• INSTRUCTIONS TO FOLLOW:
Work out how many lines of the data hold the string "door", and reply with that number alone.

--- GIVEN RECORDS Enclosed Below ---

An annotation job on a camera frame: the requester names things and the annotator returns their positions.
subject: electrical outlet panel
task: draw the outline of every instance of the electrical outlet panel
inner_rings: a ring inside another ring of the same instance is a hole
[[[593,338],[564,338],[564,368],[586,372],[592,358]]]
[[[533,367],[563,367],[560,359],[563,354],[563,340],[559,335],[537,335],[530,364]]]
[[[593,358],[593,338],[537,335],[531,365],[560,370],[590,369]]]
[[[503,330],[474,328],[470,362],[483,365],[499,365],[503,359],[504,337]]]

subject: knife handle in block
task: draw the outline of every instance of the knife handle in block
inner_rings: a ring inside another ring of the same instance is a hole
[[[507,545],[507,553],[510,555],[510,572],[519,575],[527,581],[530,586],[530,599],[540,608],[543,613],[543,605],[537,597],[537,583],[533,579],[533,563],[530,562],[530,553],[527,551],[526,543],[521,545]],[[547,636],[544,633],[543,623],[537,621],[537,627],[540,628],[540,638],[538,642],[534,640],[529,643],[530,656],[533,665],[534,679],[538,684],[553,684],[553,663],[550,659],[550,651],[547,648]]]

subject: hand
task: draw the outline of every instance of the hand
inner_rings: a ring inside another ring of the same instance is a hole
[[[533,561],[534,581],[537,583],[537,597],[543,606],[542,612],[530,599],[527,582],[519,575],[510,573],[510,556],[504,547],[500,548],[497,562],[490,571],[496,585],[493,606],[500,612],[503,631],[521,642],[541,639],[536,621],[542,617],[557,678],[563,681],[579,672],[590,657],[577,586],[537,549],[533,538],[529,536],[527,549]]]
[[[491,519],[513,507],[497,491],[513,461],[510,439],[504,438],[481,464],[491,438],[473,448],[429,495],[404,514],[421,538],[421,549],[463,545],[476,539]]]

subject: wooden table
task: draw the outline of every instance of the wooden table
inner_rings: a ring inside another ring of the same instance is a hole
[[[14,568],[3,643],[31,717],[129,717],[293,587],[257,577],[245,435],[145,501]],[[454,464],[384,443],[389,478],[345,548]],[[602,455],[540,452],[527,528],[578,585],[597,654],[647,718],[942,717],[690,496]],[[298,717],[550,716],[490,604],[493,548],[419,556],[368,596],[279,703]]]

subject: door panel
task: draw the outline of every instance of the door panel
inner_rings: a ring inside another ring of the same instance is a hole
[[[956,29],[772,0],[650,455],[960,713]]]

--- End of Enclosed GIVEN RECORDS ---

• EXERCISE ANSWER:
2